◆ **Task to carry out**:
Please return every line in the following data that includes the string "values".

☆ ☆ ☆ ☆

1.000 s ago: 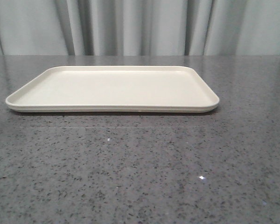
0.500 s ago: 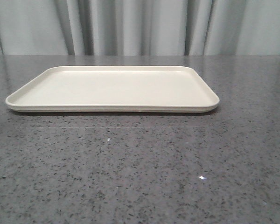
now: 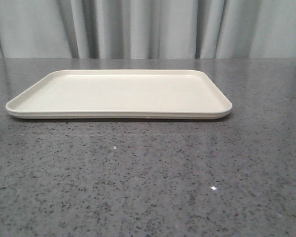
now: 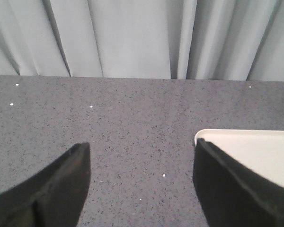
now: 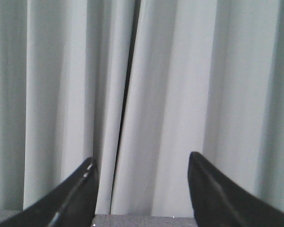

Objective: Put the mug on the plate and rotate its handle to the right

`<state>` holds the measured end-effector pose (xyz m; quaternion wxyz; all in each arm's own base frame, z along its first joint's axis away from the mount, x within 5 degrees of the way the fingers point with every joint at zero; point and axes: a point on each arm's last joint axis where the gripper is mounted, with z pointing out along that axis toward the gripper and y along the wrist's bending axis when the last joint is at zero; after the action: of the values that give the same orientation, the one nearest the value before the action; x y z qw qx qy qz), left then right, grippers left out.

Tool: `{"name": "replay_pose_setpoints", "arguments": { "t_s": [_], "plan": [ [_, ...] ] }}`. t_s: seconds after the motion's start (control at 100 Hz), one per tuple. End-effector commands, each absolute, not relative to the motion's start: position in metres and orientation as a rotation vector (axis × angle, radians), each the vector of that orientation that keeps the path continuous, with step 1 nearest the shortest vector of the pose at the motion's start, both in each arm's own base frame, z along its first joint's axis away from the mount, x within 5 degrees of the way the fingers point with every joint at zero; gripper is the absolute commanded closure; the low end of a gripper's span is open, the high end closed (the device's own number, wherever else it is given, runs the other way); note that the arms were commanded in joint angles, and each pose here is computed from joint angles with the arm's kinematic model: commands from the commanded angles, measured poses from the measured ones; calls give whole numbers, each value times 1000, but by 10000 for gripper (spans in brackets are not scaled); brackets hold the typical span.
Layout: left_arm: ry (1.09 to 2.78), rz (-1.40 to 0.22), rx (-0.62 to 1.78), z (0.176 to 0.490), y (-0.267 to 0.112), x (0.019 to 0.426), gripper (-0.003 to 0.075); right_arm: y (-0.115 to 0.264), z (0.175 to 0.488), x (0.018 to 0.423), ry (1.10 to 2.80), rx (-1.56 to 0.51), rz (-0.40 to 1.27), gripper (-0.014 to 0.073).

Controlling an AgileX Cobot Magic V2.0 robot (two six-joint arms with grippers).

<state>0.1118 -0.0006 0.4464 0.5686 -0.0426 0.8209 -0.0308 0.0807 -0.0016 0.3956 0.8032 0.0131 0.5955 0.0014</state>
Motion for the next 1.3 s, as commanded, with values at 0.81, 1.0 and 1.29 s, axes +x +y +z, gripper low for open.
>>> {"name": "replay_pose_setpoints", "arguments": {
  "t_s": [0.81,1.0,1.29],
  "plan": [
    [2235,144,-123,481,12,144,259,1,401,89,1301,-13,-2,160],
    [2264,127,-119,473,11,147,259,2,401,90,1305,-23,5,160],
    [2430,126,-110,428,9,159,259,2,401,90,1307,-27,9,160]
  ]
}}
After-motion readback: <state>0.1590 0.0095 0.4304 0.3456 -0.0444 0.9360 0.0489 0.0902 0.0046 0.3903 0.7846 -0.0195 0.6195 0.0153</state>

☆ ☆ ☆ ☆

◆ **Response to the exercise**:
`<state>` holds the measured end-effector pose (xyz m; quaternion wxyz; all in each arm's own base frame, z along its first joint's axis away from the mount, x within 5 degrees of the way the fingers point with every joint at zero; point and axes: a point on each arm's last joint axis where the gripper is mounted, with z pointing out along that axis toward the gripper and y along the wrist's bending axis when the last joint is at zero; after the action: of the values that give the same orientation, the one nearest the value before the action; x y z qw qx qy qz), left then right, grippers left out.
Motion for the next 1.3 s, as commanded, with values at 0.81, 1.0 and 1.29 s, axes +x +y +z, gripper low for open.

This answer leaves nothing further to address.